The FIFA World Cup is the largest sporting event in the world, in terms of television viewership. With over 5 billion viewers per tournament, there is significant interest in the event internationally. UEFA, the European football (also called soccer) confederation is often considered the best confederation, both in terms of quality of play and popularity. While the success of European teams in international competitions is unquestioned, I wanted to explore the notion that Europeans watch the game more than other continents. To examine this, I used 2010 World Cup TV viewership data collected by FiveThirtyEight. I used a statistical t-test to compare the mean viewership (both GDP-weighted and raw viewership) between European and non-european countries. As it turns out,there was a statistically significant difference in the mean GDP-weighted viewership share for that world cup. In addition, I ran an ANOVA to test whether or not there was a difference in the mean viewership between FIFA confederations. This test also produced results that would allow us to reject the null hypothesis that there is no difference in World Cup viewership between confederations. All told, there are various inputs that impact the TV viewership of a country (population, GDP, popularity of a sport).
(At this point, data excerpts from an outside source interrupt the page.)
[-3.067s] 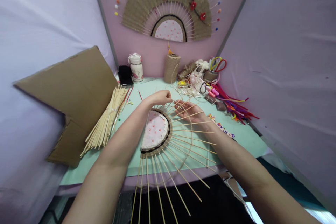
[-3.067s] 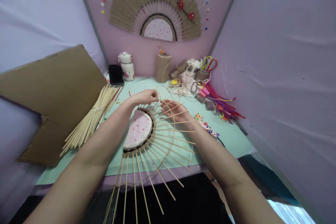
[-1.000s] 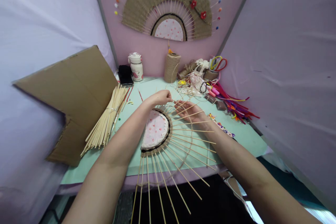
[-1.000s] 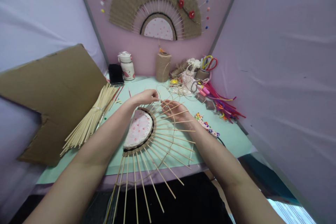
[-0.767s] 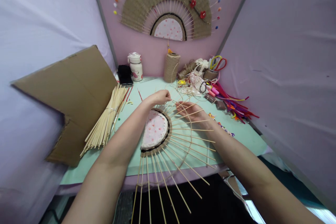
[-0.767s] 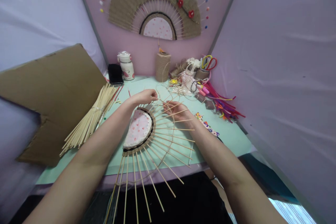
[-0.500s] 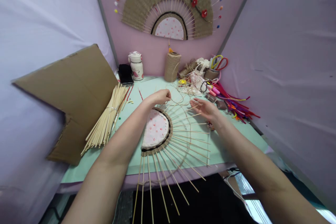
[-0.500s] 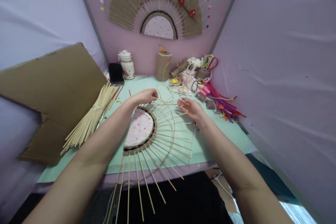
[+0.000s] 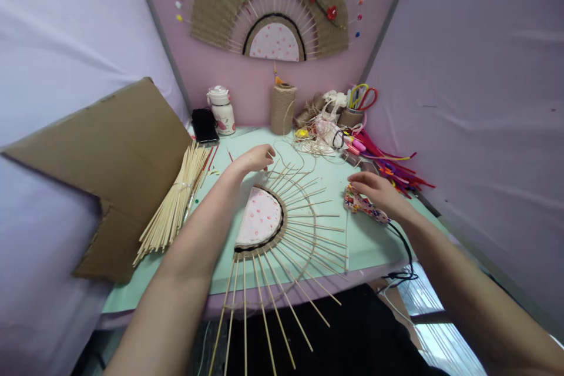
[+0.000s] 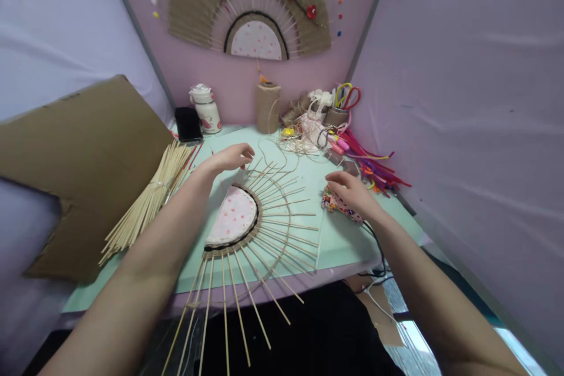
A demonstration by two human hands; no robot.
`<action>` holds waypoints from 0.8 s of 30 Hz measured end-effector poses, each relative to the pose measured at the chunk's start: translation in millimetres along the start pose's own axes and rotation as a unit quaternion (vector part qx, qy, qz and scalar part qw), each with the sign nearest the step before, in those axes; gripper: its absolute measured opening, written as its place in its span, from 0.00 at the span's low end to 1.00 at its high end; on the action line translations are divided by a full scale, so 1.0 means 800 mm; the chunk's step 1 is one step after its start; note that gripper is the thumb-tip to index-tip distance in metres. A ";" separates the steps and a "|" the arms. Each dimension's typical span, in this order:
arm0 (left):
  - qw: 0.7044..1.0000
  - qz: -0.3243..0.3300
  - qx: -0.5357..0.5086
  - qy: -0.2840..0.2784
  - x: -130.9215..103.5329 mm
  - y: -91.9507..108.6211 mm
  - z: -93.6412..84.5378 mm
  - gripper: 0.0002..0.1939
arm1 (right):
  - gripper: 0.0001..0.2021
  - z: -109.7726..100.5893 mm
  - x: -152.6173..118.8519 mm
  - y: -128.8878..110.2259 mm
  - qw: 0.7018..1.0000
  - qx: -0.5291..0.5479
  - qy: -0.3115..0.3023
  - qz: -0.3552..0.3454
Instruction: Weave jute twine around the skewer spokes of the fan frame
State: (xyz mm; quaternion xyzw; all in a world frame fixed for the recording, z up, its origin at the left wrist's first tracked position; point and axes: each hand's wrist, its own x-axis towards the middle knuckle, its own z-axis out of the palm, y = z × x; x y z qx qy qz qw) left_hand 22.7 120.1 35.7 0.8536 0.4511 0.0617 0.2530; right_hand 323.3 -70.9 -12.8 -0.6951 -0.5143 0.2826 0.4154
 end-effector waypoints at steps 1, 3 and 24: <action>1.000 -0.005 0.011 0.012 0.000 -0.004 -0.003 0.16 | 0.16 -0.007 -0.008 0.003 0.997 -0.070 -0.011 -0.022; 0.999 -0.010 0.034 0.025 0.001 -0.010 -0.007 0.16 | 0.21 -0.020 -0.022 0.011 0.980 -0.187 -0.037 -0.057; 0.980 0.087 0.181 0.000 0.022 -0.004 0.060 0.14 | 0.21 -0.037 -0.032 0.015 0.970 -0.236 -0.011 -0.066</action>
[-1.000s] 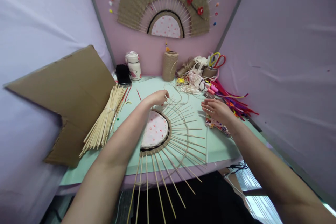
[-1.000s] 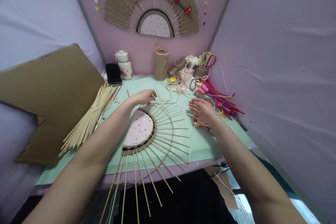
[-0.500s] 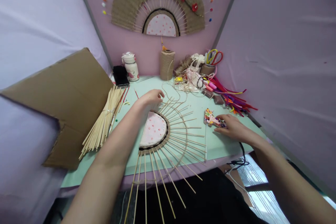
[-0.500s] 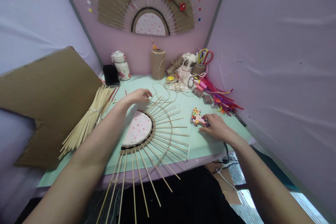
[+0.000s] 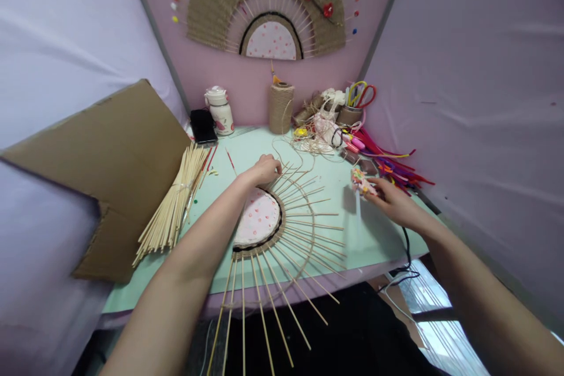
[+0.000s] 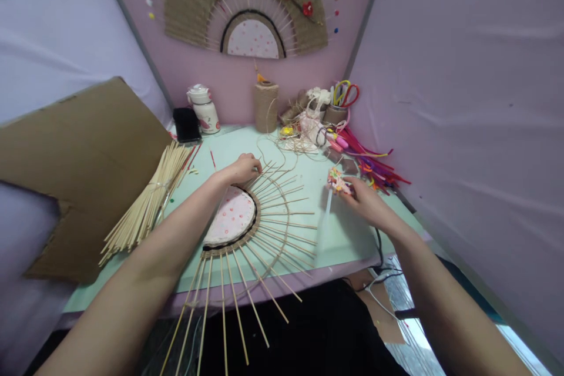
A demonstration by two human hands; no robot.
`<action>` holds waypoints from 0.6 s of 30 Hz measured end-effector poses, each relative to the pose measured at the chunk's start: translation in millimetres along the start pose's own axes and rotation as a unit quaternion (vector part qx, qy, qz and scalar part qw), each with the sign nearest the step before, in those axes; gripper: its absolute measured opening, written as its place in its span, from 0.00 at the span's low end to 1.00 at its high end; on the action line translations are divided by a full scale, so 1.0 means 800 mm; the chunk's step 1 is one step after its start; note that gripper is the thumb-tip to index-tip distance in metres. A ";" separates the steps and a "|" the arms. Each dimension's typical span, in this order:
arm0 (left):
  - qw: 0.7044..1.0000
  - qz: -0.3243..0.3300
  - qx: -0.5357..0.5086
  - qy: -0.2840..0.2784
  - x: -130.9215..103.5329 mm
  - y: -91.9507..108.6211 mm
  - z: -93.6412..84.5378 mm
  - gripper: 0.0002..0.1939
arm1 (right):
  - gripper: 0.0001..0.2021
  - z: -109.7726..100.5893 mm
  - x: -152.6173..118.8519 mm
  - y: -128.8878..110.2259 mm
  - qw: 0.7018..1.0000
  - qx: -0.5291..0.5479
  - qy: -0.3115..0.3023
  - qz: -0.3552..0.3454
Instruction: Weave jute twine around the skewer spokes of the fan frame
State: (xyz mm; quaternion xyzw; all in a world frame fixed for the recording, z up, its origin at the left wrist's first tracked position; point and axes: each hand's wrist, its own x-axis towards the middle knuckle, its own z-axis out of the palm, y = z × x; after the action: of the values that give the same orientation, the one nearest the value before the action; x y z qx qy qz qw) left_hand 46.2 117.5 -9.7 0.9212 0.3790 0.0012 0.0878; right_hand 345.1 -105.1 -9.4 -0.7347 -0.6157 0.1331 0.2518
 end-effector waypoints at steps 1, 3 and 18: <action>1.000 0.001 0.001 0.002 0.000 0.000 0.000 0.14 | 0.20 -0.005 0.002 -0.010 0.999 0.054 -0.004 0.007; 1.000 0.003 0.004 0.006 0.000 0.000 0.001 0.13 | 0.18 -0.009 0.011 -0.035 0.982 0.186 -0.023 0.036; 0.999 0.023 0.018 0.018 0.001 0.001 0.006 0.13 | 0.20 0.055 0.115 -0.153 0.944 0.227 -0.219 0.100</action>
State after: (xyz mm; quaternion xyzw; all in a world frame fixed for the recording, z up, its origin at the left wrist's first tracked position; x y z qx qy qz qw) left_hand 47.4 117.1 -14.1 0.9308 0.3596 0.0127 0.0640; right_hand 239.4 7.4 29.7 -0.6687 -0.5327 0.4512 0.2559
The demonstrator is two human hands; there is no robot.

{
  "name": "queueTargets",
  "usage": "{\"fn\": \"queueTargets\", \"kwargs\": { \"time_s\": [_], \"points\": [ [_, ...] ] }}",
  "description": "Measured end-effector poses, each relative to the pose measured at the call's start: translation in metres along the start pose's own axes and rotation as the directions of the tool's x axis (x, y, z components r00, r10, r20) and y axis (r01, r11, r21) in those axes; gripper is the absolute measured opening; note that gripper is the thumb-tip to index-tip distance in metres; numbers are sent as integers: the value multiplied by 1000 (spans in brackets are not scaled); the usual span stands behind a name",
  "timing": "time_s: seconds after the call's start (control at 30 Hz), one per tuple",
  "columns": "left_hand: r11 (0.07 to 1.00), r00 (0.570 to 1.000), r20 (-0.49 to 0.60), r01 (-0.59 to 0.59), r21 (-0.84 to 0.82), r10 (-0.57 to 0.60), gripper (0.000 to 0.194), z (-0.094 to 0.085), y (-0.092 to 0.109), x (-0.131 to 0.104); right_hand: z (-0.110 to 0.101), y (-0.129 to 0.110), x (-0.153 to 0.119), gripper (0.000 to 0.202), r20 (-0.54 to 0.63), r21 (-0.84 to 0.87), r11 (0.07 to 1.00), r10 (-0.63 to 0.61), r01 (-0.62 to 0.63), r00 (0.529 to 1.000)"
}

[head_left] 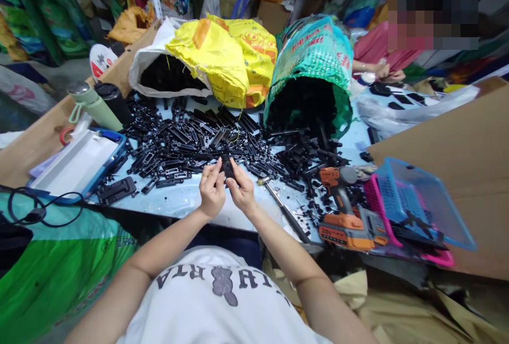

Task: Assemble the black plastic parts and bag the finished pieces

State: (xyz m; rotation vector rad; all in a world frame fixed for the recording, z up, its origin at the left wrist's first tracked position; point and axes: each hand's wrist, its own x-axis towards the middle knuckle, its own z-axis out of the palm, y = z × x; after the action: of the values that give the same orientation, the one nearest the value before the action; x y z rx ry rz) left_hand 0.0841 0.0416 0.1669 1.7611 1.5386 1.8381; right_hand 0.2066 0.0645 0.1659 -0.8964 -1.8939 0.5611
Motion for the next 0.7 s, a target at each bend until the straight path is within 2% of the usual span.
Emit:
{"fn": "queueTargets", "kwargs": {
  "time_s": [0.03, 0.1, 0.2, 0.3, 0.37, 0.43, 0.47, 0.5, 0.57, 0.6, 0.63, 0.67, 0.7],
  "points": [
    [1000, 999, -43, 9, 3, -9, 37, 1, 5, 0, 2, -4, 0, 53, -10, -15, 1000, 12, -12, 1000],
    [1000, 999, -43, -5, -12, 4, 36, -2, 12, 6, 4, -9, -1, 55, 5, -28, 1000, 8, -8, 1000],
    [997, 999, -1, -45, -56, 45, 31, -14, 14, 29, 9, -9, -9, 55, 37, -37, 999, -28, 29, 999],
    [997, 998, -53, -28, -75, 24, 31, -23, 10, 52, 17, -3, -19, 53, 13, -97, 995, -35, 36, 999],
    [994, 998, -33, 42, -105, -45, 34, -27, 7, 59, 17, 2, -21, 52, -2, -127, 991, -32, 31, 999],
    [957, 978, 112, 199, -213, -178, 41, -32, 5, 59, 7, 9, -18, 50, 62, -134, 989, -58, 66, 996],
    [909, 939, 236, 312, -277, -251, 43, -35, 3, 57, -2, 12, -15, 50, 115, -132, 986, -83, 98, 990],
    [838, 871, 388, 437, -327, -303, 45, -40, 2, 56, -12, 14, -12, 50, 169, -131, 983, -105, 128, 980],
    [667, 664, 680, 662, -342, -310, 47, -49, 0, 56, -34, 17, -5, 49, 262, -134, 976, -134, 174, 956],
    [594, 559, 781, 740, -317, -279, 49, -53, -1, 57, -43, 17, -3, 49, 297, -135, 972, -147, 194, 943],
    [538, 470, 849, 794, -285, -243, 53, -57, -2, 58, -51, 17, -1, 49, 326, -132, 968, -162, 214, 932],
    [498, 403, 889, 829, -255, -216, 57, -60, -3, 60, -56, 16, -1, 49, 347, -125, 964, -180, 235, 920],
    [474, 355, 914, 850, -228, -198, 60, -62, -4, 62, -60, 16, -1, 50, 362, -114, 960, -200, 256, 910]
  ]
}}
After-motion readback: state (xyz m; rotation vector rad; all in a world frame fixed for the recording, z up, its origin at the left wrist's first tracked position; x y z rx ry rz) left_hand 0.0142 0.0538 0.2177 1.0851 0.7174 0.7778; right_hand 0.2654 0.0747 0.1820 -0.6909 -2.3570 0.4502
For the time being, UEFA is still the largest viewership bloc, but the increased popularity of the game globally may challenge the hegemony of the European confederation.
Soccer (also called football internationally), is the most popular sport in the world. The FIFA World Cup is the most-watched sporting event in the world. UEFA, the European confederation for soccer, is generally considered the gold standard of federations. For instance, the UEFA Champions League is considered the highest level of soccer in the world, pitting the best teams in Europe’s top leagues against each other. With Europe claiming soccer superiority, does viewership reflect this?
Research Question: Is there a significant difference in the mean viewership of soccer in Europe vs another continent (confederation)?
library(ggplot2)
library(dplyr)
library(maps)
library(stringr)
Our TV viewership data for the 2010 World Cup was collected into a
csv file by FiveThirtyEight. The original csv file lives in their GitHub
repo here.
The original file contains 5 fields: - country -
confederation - tv_audience_share -
population_share - gdp_weighted_share
We’ll read in the csv into a dataframe from the original GitHub repo:
# load data
data_url <- "https://raw.githubusercontent.com/fivethirtyeight/data/master/fifa/fifa_countries_audience.csv"
fifa <- read.csv(data_url)
Adding in a cleaner continent column based on a
country’s confederation. These loosely represent the geographic location
of FIFA
confederations
# Adding continent column for cleaner plots/readability
confederation <- c("CONCACAF", "UEFA", "CONMEBOL", "AFC", "CAF", "OFC")
continent <- c("North America", "Europe", "South America", "Asia", "Africa", "Oceania")
continent_map <- data.frame(confederation, continent)
fifa <- merge(fifa, continent_map)
We’ll need to look at the gdp_weighted_share variable in
our dataframe as that accounts for the population/GDP of a country.
First, to compare the viewership of European countries vs that of
non-European countries, we’ll need to group our data into European vs
non-European nations.
fifa <- fifa %>%
mutate(european = ifelse(fifa$confederation == "UEFA", TRUE, FALSE))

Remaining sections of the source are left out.